PE: Bei dem von der Lebenshilfe im vergangenen März organisierten Runden Tisch zum Thema „Sozialbudget – Ein Wert für alle“ warst du als Referent eingeladen und betontest dort die Wechselwirkung zwischen ökonomischem Wohlstand und gesellschaftlichem Zusammenhalt. Ebenso beleuchtet wurde dabei von dir das Verhältnis zwischen Teilhabe, Gerechtigkeit und Produktivität. Darf ich dich bitten, diese Hauptpfeiler deines Referats hier und heute ein weiteres Mal zu explizieren?
Tragust: Grundsätzlich ist festzuhalten, dass das Wohlergehen der Menschen in einer Gesellschaft eng mit deren Zusammenhalt verknüpft ist. Solidarisch ausgerichtet ist eine Gesellschaft dann, wenn sie Menschenrechte und Menschenwürde hochhält, von der Wichtigkeit der Bildung überzeugt ist und den Reichtum gerecht verteilt. Auf diese Weise entsteht ein gewisses Maß an Gleichheit, die sich ihrerseits positiv auf die wirtschaftliche Produktivität auswirkt und friedensfördernd ist. In einer so organisierten Gesellschaft gibt es auch eine Vielzahl von Begegnungsmöglichkeiten, die wiederum inkludierend sind und somit befriedende Kraft haben. Gesellschaften mit großen sozialen Ungleichheiten sind dagegen weniger produktiv und weniger solidarisch, was sich auch auf den Grad der Lebenszufriedenheit niederschlägt. Außerdem tendieren solche mit inneren Konflikten behafteten Gesellschaften zu radikalen und gewaltsamen Problemlösungen. Während solidarische Gesellschaften etwa kleinkriminellem Verhalten dadurch begegnen, dass sie durch soziale Maßnahmen Teilhabemöglichkeiten zu schaffen suchen, füllen sich in Gesellschaften mit großen sozialen Ungleichheiten die Gefängnisse. Während dort allerlei Begegnungsmöglichkeiten geschaffen werden, bunkern sich hier die Wohlhabenden ein, um sich mit ihrem Reichtum und mit ihrem Status von potenziellen Feinden abzuschotten. Die solidarische Gesellschaft, unser Sozialstaat, hat also gegenüber letztgenannter nur Vorteile, und dies bis in die letzte Konsequenz hinein. Würde er abgebaut, so würde er proportional zu seinem Abbau zu einem wachsenden Polizeistaat werden.

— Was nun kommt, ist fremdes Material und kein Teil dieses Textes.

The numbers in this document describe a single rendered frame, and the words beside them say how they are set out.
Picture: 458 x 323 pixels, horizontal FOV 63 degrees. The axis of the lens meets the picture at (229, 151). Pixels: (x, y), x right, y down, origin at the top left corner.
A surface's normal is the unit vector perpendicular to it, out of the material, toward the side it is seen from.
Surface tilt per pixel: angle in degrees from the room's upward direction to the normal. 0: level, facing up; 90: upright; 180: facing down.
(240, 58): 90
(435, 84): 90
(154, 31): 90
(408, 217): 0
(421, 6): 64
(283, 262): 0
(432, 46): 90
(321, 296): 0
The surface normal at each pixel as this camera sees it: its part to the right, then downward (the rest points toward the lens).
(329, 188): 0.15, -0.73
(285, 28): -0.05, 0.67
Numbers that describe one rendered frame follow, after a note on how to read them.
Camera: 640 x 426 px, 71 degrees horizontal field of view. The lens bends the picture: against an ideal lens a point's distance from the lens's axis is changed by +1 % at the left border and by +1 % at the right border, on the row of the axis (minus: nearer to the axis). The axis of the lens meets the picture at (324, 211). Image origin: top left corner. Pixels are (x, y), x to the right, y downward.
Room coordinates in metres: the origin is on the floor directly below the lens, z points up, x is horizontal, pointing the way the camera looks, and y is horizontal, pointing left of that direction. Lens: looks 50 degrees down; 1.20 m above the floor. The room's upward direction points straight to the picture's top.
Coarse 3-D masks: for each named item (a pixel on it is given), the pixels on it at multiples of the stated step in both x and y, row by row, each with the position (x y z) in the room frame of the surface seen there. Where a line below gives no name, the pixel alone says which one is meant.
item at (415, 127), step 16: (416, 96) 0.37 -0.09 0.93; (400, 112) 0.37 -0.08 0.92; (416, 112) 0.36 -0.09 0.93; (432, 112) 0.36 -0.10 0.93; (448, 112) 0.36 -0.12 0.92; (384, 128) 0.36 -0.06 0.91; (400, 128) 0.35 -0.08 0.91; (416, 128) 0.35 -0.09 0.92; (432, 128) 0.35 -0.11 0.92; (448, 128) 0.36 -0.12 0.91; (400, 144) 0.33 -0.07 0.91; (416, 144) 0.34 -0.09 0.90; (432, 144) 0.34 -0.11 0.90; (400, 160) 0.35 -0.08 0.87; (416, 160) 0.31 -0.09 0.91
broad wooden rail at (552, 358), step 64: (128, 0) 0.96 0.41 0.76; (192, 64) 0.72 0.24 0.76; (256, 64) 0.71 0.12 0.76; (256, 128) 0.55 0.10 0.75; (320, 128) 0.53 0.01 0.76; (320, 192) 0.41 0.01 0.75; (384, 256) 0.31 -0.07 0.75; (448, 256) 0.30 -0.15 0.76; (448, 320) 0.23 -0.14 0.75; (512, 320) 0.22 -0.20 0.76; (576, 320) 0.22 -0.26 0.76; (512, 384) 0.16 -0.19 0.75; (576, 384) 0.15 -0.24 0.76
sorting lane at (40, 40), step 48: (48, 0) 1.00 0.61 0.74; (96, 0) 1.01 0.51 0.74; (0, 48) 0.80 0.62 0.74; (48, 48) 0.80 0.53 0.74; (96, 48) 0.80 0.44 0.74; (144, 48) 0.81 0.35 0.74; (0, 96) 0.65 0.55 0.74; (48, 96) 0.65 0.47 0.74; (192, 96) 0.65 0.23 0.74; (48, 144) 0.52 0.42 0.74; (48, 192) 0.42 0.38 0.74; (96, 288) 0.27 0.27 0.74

PE: Das Sozialbudget dient also der Herstellung von relativer Gleichheit und ist damit eine Investition in das Wohlergehen der Menschen.
Tragust: Wenn wir im Zusammenhang mit dem Sozialbudget von Wohlergehen sprechen, so meinen wir auf der einen Seite das allgemeine Wohlergehen der gesamten Gesellschaft, die, wenn auf Solidarität gebaut, frei von großen Gräben und gefüllt mit fruchtbaren Begegnungen ist, und auf der anderen Seite das Wohlergehen ganz spezieller Personen, die wir zu den sozialen Schwachen bzw. Benachteiligten zählen. Dabei hat Wohlergehen immer mit Teilhabe zu tun, und wenn die solidarische Gesellschaft auf Teilhabe setzt, dann bedeutet dies, dass sie alles unternimmt, um Ausgrenzung zu vermeiden bzw. abzubauen, was wiederum ihre Produktivität steigert und ihren inneren Frieden fördert. Es gibt verschiedene Ebenen der Teilhabe, auf deren unterster Menschen zu jenen ökonomischen Mitteln verholfen wird, die es ihnen gestatten, ihre Grundbedürfnisse zu befriedigen. Wir sprechen hier von Nahrung, Kleidung, Gesundheit, Hygiene, Wohnung und sozialen Beziehungen. Unsere ehemals als Grundfürsorge bezeichnete, aus Österreich und Deutschland importierte, im restlichen Italien noch nicht existierende Finanzielle Sozialhilfe stellt in diesem Zusammenhang eine fundamentale Institution dar, mag auch die Berechtigung, sie in Anspruch zu nehmen, an die Bedingung geknüpft sein, dass man mit allen zur Verfügung stehenden Ressourcen der Selbsthilfepflicht nachkommt. Um diese festzustellen, hat die Verwaltung gewisse Interpretationsspielräume. Eindeutigen Umgang würde das umstrittene Bedingungslose Grundeinkommen erlauben, aber es ist äußerst zweifelhaft, ob dieses jemals eingeführt werden wird.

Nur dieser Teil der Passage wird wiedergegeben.